How to carve a pumpkin

Contrary to popular belief, carving a pumpkin takes little to no skill. Willpower is the most important thing you’ll have to lend to your pumpkin!

Pumpkin Carving

Use our step by step guide for carving out your spooky pumpkin!

  1. Pick your pumpkin
  2. Make the lid
  3. Hallow out the pumpkin
  4. A traditional pumpkin
  5. A masterpiece
  6. Cut out the holes
  7. Light your pumpkin

Pick your pumpkin

Pick a fresh pumpkin. The size and shape of your pumpkin depends entirely on what design you have in mind. One with a large surface area is good for an elaborate design or a low, round one is great for a pumpkin with character.

Make the lid

Draw or score a large circular or jagged opening around the stalk of the pumpkin(big enough for your hand to fit through). This will make the lid. Carefully, using a sharp knife, cut along your line to detach the lid from the pumpkin. Using a spoon held by the base of the handle, scrape off any pulp or seeds attached to the lid.

Hallow out the pumpkin

Now for the messy bit that the kids can help with!
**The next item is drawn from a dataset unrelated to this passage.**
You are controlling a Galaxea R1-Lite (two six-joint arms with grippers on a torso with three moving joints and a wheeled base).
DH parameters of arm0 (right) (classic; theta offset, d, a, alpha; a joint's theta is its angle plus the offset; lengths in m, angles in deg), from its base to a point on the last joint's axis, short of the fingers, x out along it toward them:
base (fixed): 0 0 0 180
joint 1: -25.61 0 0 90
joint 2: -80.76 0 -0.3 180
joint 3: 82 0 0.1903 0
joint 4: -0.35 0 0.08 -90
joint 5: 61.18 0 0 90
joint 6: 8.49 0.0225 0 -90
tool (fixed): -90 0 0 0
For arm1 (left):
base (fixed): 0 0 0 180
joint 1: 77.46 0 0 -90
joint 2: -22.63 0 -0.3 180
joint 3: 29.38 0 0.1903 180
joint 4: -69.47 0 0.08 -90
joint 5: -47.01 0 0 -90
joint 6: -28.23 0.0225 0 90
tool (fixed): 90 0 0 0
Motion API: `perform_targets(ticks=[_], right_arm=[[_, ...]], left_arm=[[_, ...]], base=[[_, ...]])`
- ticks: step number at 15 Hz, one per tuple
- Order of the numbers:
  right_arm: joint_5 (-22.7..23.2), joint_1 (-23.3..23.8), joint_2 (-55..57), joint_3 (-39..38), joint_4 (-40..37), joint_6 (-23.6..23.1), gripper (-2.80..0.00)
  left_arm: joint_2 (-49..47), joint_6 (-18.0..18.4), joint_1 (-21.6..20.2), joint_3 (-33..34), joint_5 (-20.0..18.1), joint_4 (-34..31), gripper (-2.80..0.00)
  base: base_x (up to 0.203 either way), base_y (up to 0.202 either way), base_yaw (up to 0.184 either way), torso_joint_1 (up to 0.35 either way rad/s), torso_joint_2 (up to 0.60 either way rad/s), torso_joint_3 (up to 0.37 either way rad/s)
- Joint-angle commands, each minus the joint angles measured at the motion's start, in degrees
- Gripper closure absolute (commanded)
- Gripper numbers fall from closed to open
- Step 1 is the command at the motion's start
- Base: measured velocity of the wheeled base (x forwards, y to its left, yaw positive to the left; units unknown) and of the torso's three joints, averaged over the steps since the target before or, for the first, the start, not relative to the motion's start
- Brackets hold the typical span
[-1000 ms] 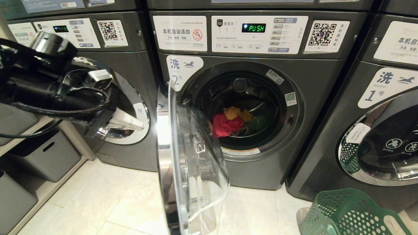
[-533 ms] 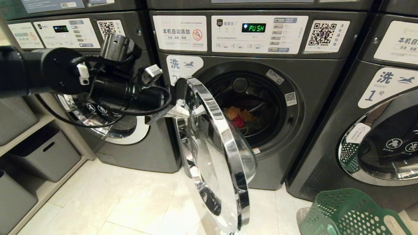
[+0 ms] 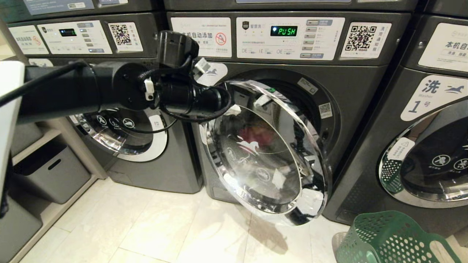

Using the same method, scoop out all of the seeds and pulp from the inside of the pumpkin. Keep this as it could be used to make a hearty, warming soup.

A traditional pumpkin

If you are opting for a straight forward traditional pumpkin, use a pen or score two triangles as eyes, one as a nose and a mouth with teeth on your pumpkin. Ask your children to help you draw the pumpkins face.

A masterpiece

If you are planning a masterpiece carving of Frankenstein or a scary monster, there are plenty of free pumpkin carving templates you can download from the internet. Stick the template onto your pumpkin and you’re ready to go.

Cut out the holes

Using your knife, follow along the lines of your pumpkin’s features and gently push out the pieces. To keep your pumpkin fresher for longer, rub cooking oil into the cuts.

Light your pumpkin

Place a lit candle or tea light into the pumpkin and replace the lid for an eerie glow.